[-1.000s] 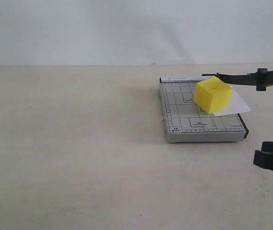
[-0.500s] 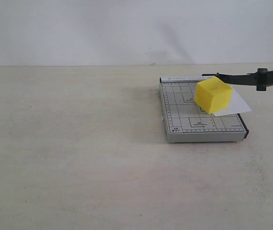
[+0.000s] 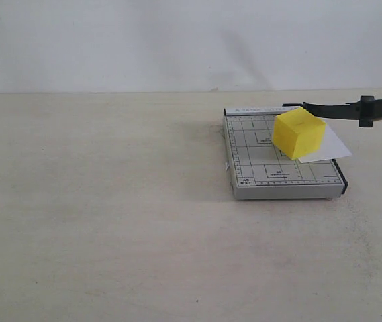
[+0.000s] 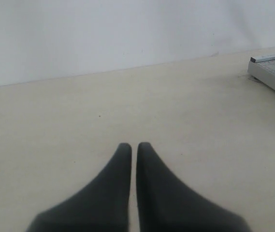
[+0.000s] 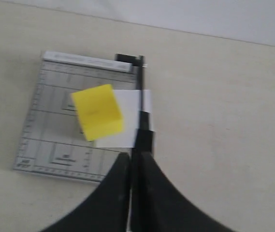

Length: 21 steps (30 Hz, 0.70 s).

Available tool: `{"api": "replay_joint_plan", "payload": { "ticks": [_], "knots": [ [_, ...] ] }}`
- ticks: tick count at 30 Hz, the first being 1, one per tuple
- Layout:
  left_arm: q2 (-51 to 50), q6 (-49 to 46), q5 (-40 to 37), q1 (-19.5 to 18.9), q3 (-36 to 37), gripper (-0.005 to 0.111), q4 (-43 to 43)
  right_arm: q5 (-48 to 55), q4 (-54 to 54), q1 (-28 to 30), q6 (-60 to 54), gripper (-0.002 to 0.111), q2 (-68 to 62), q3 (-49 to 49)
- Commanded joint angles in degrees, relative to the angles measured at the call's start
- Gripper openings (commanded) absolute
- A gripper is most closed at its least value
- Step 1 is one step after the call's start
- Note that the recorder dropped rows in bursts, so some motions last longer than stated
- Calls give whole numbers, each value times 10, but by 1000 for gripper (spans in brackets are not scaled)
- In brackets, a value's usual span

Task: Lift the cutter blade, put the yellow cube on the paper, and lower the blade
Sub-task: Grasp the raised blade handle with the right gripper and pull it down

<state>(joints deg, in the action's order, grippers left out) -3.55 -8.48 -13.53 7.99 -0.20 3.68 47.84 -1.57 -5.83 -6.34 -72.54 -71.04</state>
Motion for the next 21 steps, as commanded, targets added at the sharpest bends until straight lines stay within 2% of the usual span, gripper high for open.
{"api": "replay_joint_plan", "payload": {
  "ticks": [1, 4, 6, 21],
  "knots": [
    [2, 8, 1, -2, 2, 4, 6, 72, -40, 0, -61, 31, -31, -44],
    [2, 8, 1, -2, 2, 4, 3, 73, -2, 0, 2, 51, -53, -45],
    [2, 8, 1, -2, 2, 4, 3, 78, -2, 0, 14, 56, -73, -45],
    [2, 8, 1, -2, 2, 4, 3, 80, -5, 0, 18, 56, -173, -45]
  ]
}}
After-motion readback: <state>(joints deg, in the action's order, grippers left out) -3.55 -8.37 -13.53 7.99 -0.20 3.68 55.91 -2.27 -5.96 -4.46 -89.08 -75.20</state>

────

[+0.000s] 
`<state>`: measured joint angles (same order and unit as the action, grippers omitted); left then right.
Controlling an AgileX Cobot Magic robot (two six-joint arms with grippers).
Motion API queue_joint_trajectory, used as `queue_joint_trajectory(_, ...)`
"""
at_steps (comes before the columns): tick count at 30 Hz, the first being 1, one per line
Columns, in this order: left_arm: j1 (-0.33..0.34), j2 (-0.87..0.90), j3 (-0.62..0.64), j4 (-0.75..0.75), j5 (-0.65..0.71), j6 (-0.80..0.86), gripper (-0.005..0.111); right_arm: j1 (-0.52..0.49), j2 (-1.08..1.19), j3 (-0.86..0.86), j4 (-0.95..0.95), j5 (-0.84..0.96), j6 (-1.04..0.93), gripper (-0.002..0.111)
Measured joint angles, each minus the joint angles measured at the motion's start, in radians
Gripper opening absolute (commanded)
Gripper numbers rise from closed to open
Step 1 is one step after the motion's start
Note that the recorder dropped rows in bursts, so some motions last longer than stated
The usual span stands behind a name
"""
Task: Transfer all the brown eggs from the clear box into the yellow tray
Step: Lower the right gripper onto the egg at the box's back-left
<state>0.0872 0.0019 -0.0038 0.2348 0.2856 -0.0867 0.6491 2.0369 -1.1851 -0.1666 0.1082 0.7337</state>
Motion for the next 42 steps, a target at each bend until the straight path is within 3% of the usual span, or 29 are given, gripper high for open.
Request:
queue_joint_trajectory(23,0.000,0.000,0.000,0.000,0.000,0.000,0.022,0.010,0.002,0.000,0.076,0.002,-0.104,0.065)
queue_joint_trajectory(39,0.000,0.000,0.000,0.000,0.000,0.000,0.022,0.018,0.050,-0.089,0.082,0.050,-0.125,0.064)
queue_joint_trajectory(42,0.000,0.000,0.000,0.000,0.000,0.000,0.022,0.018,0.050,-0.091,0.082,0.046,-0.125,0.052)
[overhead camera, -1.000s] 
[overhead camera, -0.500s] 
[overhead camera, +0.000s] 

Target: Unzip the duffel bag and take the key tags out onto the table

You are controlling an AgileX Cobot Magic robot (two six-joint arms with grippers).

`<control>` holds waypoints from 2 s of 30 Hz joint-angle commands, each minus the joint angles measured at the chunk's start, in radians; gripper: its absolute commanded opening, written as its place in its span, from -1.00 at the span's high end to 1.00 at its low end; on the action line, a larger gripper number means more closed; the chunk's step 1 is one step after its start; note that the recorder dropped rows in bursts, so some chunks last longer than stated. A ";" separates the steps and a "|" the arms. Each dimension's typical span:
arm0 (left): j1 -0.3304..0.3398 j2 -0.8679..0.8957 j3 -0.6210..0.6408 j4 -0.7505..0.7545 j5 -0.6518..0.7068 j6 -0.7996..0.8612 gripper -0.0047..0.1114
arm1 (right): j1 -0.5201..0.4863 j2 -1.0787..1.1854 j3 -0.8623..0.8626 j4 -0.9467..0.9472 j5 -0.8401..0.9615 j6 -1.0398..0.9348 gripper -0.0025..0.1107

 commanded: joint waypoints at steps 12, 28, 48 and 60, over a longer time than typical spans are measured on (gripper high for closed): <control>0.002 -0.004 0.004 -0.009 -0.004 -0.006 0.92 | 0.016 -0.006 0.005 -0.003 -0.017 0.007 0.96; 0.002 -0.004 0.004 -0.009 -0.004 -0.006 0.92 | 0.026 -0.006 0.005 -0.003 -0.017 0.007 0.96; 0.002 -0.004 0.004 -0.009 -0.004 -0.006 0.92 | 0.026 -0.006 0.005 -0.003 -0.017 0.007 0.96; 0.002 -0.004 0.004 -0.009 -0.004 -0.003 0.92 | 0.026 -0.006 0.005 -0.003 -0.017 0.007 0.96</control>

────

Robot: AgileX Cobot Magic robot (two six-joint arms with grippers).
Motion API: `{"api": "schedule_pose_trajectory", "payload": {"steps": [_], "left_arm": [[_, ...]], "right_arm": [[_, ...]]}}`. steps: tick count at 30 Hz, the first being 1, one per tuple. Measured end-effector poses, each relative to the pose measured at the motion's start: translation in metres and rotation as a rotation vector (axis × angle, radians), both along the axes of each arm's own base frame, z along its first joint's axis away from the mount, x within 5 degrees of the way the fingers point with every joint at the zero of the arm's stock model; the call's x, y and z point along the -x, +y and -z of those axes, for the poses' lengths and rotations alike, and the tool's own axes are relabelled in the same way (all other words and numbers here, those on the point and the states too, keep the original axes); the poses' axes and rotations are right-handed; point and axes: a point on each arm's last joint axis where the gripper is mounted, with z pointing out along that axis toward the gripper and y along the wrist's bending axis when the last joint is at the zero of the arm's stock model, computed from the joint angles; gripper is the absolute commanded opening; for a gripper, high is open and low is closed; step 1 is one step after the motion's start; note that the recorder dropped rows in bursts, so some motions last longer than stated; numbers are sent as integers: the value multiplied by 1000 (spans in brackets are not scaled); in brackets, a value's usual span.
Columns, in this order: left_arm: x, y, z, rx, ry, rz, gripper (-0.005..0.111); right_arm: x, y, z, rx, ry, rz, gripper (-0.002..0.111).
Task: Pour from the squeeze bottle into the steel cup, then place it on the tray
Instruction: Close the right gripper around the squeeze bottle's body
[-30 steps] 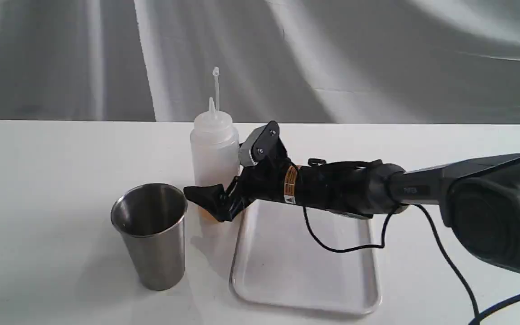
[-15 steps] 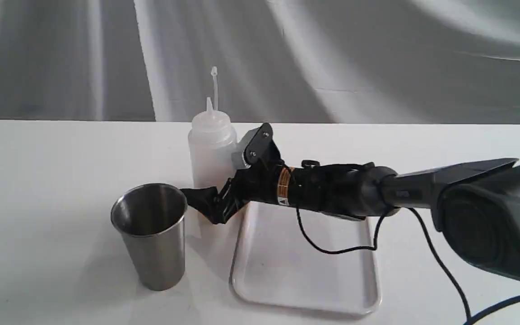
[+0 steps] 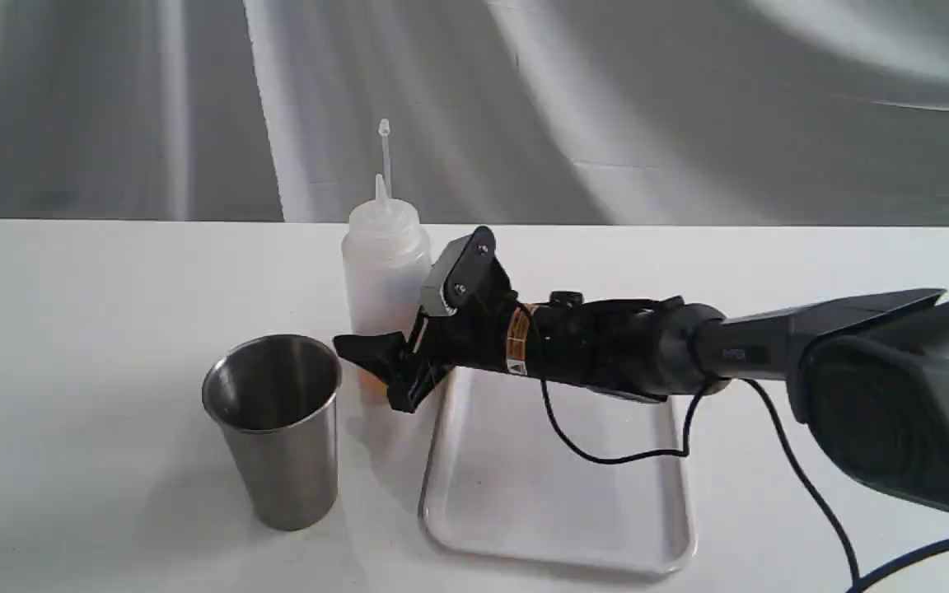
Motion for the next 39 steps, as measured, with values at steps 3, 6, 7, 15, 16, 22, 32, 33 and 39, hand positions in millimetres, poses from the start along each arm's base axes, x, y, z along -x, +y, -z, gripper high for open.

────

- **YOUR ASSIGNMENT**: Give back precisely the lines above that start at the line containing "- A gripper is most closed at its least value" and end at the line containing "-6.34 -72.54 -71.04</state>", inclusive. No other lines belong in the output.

- **SOLUTION FOR THIS TASK**:
- A gripper is most closed at its least value
- Step 1 is one step after the call's start
- Note that the recorder dropped rows in bursts, so some motions last longer than stated
- Calls give whole numbers, each value times 10, but by 1000 for gripper (spans in brackets are not scaled)
- In brackets, a value's usual span

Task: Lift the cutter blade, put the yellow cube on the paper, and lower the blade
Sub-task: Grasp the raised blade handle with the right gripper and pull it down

<state>(joints deg, in the action's order, grippers left out) -3.55 -8.48 -13.53 7.99 -0.20 3.68 47.84 -1.57 -5.83 -6.34 -72.54 -71.04</state>

This finishes the answer.